SQL Query Syntax

OmixAtlas class enables users to interact with functional properties of the omixatlas such as create and update an Omixatlas, get summary of it's contents, add, insert, update the schema, add, update or delete datasets, query metadata, download data, save data to workspace etc.

Parameters:

token (str, default: None ) –

token copy from polly.

Usage

from polly.OmixAtlas import OmixAtlas

omixatlas = OmixAtlas(token)

query_metadata

query_metadata(query, experimental_features=None)

This function will return a dataframe containing the SQL response. In cases of data intensive queries, the data returned can be very large to process and it might lead to kernel failure , where in the runtime memory is exhausted and the process haults. In order to access the data, there are two options in this case, either increase the kernel memory, or use the function query_metadata_iterator() that returns an iterator. The function usage can be looked up in the documentation mentioned here under the Polly Python section - "https://docs.elucidata.io/index.html".

Parameters:

query (str) –

sql query on omixatlas.
experimental_features –

this section includes in querying metadata .

Returns:

DataFrame –

It will return a dataframe that contains the query response.

Raises:

UnfinishedQueryException –

when query has not finised the execution.
QueryFailedException –

when query failed to execute.

query_metadata_iterator

query_metadata_iterator(query, experimental_features=None)

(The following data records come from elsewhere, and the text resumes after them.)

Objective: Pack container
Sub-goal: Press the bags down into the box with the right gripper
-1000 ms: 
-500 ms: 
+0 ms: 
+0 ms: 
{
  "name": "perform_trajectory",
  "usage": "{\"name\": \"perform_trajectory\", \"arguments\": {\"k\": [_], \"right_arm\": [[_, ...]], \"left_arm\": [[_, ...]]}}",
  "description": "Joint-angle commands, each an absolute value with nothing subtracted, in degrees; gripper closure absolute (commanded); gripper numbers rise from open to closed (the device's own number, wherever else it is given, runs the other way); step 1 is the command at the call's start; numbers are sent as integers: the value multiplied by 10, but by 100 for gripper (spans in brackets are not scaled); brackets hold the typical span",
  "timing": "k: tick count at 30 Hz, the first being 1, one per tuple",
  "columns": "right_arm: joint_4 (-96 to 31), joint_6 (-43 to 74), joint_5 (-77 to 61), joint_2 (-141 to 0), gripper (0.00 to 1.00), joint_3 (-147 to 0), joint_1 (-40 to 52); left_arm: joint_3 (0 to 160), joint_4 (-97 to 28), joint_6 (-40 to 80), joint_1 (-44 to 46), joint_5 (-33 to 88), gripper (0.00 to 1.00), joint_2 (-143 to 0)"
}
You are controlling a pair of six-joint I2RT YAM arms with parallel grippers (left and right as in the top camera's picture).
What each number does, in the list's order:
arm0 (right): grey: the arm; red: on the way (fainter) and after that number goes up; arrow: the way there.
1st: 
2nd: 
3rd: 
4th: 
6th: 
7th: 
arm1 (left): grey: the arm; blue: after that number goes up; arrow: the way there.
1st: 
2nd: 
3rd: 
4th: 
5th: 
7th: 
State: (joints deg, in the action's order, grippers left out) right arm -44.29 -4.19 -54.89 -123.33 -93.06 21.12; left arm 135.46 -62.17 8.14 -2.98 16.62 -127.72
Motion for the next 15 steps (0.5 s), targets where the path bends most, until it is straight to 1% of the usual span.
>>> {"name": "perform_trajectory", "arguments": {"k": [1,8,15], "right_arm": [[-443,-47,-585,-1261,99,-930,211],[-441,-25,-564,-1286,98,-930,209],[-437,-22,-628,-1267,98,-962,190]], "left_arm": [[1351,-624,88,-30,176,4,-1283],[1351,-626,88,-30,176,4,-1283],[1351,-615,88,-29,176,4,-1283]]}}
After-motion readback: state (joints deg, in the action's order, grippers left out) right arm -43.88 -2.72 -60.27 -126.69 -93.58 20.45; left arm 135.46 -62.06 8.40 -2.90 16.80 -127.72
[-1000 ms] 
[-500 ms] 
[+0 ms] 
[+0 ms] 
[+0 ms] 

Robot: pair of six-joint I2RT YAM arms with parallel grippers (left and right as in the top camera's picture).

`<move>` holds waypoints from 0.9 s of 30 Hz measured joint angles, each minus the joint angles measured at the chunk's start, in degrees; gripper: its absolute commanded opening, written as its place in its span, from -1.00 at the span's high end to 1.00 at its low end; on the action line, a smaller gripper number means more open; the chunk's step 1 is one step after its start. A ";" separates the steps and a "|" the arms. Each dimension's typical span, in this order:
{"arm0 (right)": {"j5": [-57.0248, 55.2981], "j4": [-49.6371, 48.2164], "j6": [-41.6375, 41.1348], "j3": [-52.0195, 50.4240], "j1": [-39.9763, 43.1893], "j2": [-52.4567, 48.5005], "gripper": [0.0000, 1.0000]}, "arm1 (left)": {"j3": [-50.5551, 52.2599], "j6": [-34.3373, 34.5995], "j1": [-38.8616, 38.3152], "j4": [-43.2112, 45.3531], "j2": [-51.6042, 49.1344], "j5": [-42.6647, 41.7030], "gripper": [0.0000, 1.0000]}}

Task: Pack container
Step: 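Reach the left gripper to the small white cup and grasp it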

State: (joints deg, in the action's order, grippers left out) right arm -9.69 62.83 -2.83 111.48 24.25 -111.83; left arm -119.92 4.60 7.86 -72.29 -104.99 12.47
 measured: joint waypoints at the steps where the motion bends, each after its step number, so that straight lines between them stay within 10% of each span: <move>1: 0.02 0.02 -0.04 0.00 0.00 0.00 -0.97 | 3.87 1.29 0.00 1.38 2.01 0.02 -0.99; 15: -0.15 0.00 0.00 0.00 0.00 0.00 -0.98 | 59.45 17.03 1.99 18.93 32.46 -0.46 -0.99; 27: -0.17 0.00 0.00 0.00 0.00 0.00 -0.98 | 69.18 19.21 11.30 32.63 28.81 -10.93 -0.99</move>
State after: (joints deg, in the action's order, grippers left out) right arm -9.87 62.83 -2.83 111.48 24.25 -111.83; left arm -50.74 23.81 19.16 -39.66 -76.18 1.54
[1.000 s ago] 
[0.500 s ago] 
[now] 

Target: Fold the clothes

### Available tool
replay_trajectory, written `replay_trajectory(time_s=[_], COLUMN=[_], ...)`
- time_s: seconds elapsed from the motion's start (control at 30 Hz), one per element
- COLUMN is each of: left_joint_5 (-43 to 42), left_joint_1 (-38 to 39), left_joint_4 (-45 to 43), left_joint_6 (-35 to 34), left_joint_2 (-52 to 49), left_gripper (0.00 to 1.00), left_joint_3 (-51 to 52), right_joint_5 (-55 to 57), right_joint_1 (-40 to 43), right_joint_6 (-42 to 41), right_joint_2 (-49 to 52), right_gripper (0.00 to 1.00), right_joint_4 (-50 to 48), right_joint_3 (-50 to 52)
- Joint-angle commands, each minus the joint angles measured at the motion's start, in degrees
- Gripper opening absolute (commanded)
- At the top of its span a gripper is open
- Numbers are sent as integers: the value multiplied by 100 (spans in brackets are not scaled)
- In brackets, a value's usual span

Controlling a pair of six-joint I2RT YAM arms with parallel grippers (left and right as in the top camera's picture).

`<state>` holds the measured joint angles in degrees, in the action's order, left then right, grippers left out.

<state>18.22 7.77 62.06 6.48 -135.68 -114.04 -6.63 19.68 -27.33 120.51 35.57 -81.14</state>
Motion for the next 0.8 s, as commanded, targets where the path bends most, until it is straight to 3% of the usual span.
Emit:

This function will return a Generator object containing the SQL response.

Parameters:

query (str) ) –

sql query on omixatlas.
experimental_features –

this section includes in querying metadata .

Returns:

None –

It will return a generator object having the SQL response.

Raises:

UnfinishedQueryException –

when query has not finised the execution.
QueryFailedException –

when query failed to execute.

Examples

query_metadata()

Querying the dataset level metadata:

 
 query = "SELECT [column_name] FROM [repo_name/repo_id].datasets WHERE [column_name]='[value]'"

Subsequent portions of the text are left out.